What is being asked: From the entries below, retype only the lines from the one with "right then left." through the one with "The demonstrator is", exactly as written.

Source data:
···

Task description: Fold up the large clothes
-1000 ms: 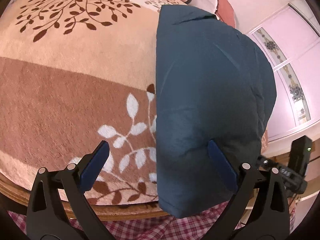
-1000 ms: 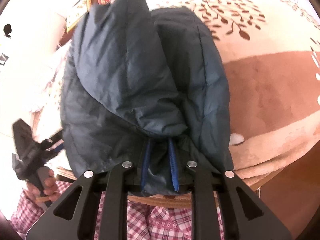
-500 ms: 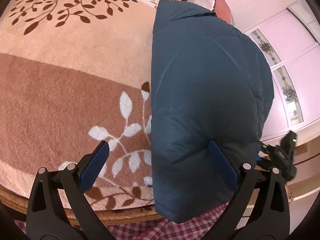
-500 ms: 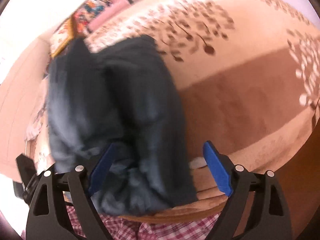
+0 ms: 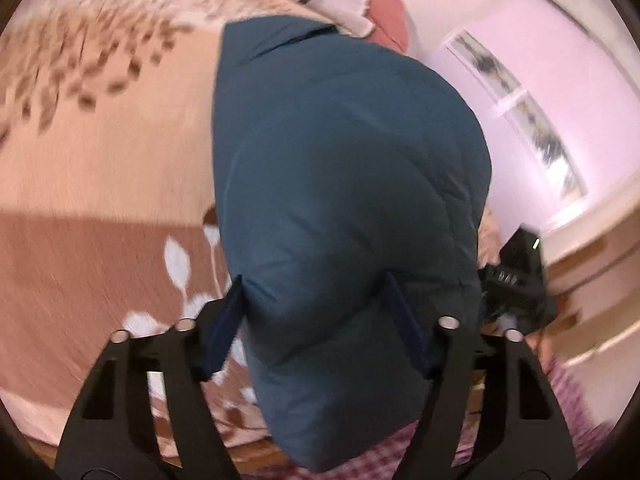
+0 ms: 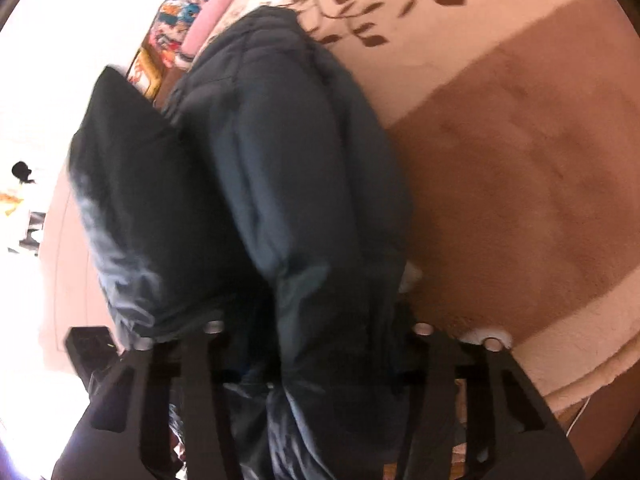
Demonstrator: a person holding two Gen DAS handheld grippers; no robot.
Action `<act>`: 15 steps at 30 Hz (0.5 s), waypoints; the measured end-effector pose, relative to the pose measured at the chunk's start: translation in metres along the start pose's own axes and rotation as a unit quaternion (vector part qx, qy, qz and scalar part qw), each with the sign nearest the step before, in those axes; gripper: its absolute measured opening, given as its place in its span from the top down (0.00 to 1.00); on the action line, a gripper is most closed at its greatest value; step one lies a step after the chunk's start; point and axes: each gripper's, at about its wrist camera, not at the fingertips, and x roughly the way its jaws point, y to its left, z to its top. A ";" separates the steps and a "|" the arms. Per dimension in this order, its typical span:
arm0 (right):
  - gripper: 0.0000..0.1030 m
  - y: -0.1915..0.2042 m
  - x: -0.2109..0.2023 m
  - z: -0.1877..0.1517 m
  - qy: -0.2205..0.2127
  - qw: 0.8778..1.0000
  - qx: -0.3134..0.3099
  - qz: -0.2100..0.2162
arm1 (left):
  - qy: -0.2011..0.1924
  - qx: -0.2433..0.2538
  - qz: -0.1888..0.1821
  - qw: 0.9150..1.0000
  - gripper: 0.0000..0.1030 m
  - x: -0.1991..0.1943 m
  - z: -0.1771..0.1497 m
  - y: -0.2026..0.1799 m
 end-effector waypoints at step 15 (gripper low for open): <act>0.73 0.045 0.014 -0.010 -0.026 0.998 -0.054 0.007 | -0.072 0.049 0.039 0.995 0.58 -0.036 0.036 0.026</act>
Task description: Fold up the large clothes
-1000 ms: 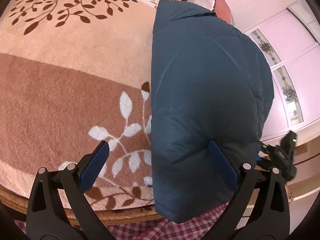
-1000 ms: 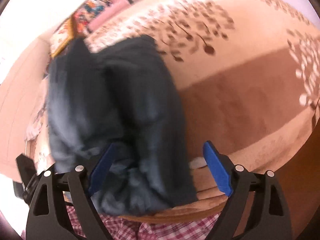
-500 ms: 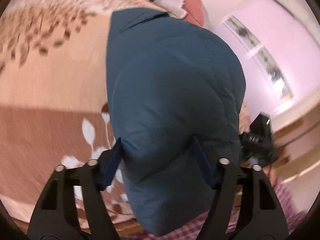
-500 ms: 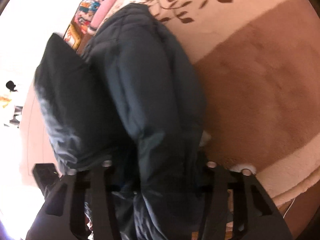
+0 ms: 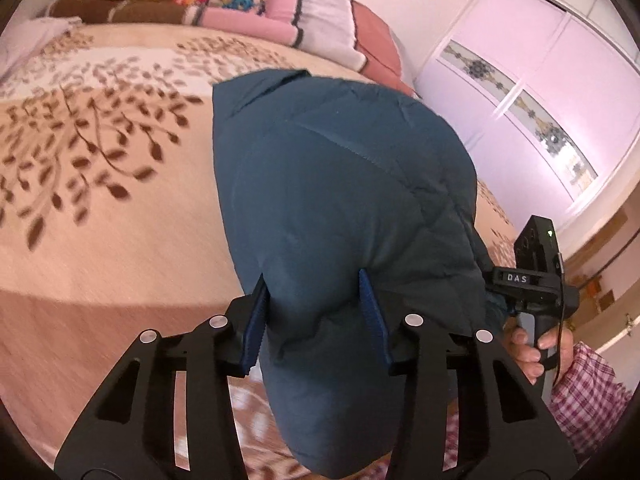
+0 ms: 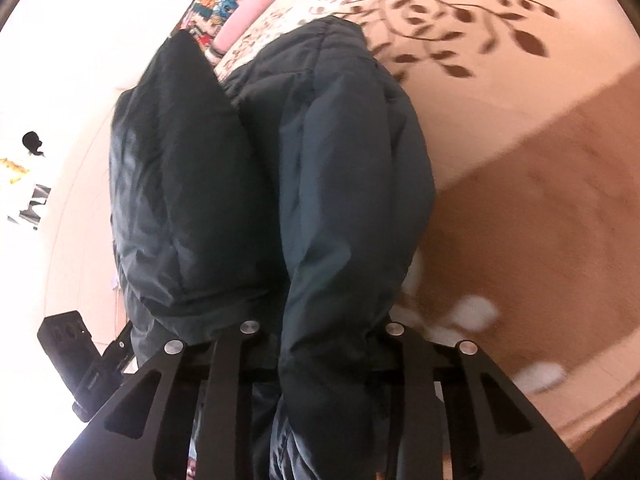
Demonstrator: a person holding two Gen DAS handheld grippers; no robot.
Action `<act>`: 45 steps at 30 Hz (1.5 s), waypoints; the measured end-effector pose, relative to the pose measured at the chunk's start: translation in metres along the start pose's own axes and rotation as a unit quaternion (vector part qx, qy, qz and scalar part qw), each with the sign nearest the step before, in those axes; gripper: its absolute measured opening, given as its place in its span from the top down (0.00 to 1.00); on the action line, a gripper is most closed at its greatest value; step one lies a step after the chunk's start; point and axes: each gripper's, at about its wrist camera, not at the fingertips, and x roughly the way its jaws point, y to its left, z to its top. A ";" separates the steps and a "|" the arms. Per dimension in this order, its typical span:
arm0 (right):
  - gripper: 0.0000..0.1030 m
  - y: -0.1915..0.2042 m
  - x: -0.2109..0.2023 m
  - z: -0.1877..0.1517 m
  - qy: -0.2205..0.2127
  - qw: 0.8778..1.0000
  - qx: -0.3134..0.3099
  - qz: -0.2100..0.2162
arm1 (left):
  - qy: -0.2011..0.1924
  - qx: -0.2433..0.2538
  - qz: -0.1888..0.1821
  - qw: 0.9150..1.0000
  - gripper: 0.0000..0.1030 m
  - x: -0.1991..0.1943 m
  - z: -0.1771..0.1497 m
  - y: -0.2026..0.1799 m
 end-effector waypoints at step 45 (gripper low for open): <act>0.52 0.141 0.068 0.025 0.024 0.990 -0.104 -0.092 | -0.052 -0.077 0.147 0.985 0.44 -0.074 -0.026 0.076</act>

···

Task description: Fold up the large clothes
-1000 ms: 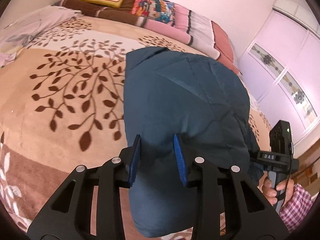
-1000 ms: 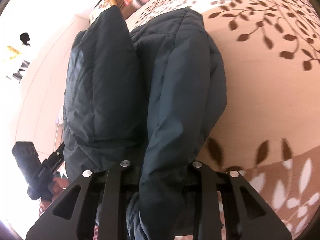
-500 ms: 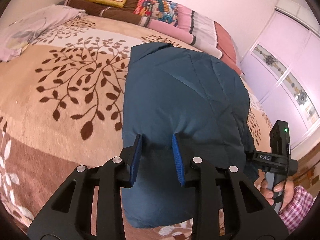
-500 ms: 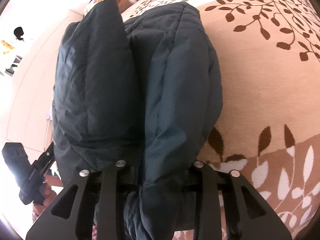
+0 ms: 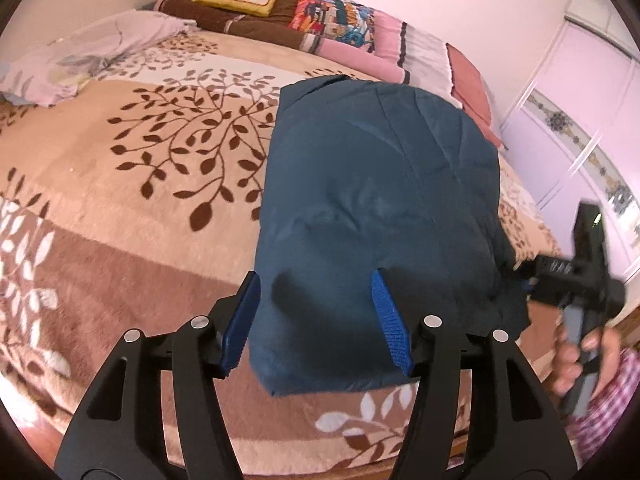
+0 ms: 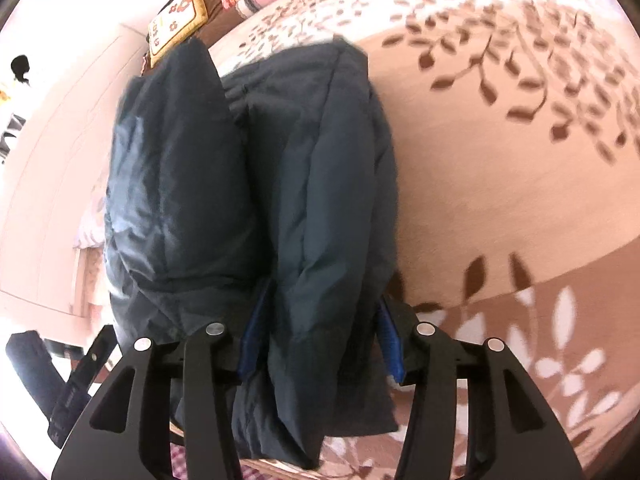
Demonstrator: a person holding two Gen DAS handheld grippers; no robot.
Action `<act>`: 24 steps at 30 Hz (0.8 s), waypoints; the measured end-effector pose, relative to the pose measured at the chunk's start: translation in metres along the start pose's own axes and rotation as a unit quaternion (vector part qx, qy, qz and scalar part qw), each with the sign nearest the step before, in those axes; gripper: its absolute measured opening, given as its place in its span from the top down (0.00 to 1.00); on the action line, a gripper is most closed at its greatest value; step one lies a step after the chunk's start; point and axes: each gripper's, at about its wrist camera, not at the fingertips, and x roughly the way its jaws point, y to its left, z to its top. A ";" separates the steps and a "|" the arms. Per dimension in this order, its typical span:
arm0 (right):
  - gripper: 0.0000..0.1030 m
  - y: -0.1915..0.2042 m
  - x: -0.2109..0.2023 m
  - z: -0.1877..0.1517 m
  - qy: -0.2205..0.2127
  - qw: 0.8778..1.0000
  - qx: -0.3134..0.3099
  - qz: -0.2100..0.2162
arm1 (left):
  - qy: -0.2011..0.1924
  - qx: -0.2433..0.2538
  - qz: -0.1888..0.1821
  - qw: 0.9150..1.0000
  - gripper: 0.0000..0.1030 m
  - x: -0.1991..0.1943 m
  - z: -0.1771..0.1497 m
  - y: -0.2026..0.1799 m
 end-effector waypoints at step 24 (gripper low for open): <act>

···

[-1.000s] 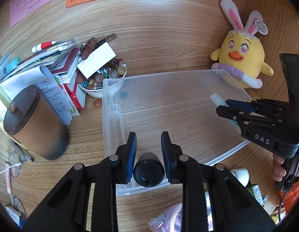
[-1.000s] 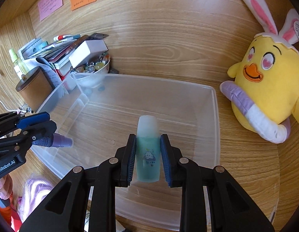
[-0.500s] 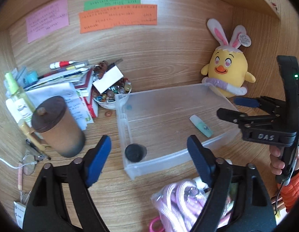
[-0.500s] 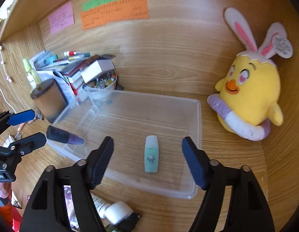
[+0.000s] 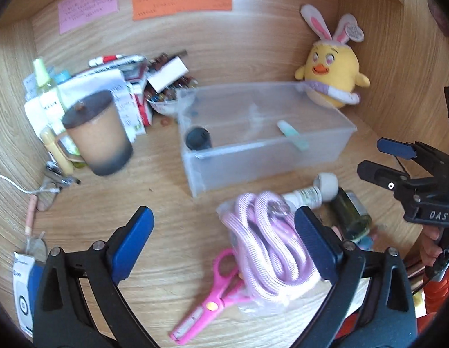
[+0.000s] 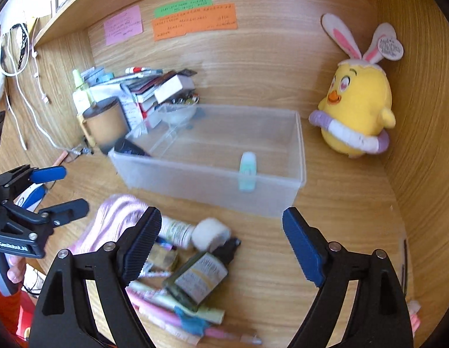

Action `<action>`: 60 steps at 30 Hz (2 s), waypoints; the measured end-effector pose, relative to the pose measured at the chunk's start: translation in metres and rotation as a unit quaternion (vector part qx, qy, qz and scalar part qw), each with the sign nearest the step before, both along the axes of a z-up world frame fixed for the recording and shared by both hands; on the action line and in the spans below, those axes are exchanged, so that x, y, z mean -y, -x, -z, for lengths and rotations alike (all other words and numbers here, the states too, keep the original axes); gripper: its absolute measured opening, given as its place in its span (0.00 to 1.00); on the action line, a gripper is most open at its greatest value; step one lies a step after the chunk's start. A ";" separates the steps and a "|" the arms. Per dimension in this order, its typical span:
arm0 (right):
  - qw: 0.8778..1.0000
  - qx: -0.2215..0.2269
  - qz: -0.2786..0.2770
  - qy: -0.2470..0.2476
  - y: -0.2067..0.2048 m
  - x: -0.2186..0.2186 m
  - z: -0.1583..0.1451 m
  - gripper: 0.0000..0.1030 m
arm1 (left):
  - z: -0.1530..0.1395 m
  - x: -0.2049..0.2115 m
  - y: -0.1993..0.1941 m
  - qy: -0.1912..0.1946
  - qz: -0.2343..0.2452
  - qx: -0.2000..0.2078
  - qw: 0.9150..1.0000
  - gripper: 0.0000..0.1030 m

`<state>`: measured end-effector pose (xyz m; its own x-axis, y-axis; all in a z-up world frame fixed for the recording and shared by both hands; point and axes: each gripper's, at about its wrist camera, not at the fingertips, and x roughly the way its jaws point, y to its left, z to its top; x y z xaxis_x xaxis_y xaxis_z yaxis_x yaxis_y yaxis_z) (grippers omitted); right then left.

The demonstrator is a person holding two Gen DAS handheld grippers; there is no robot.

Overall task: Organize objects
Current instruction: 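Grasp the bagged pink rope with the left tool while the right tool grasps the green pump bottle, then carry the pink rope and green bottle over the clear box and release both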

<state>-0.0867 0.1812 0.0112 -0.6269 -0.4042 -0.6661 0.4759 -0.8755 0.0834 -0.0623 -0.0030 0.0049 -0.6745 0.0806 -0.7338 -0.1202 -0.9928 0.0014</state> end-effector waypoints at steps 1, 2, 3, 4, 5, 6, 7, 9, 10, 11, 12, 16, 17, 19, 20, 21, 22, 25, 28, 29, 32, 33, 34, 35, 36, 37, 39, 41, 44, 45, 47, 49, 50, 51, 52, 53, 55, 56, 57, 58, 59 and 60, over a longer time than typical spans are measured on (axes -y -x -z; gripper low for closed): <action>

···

Problem solution:
`<state>`: measured end-effector pose (xyz m; its own x-axis, y-axis; all in a z-up world frame fixed for the recording and shared by both hands; point and axes: each gripper's, at about its wrist camera, not at the fingertips, and x roughly the way its jaws point, y to its left, z to its top; x y z xaxis_x xaxis_y xaxis_z yaxis_x yaxis_y yaxis_z) (grippers omitted); right then left.

The demonstrator is a person holding two Gen DAS handheld grippers; there is no robot.

The answer was given in full.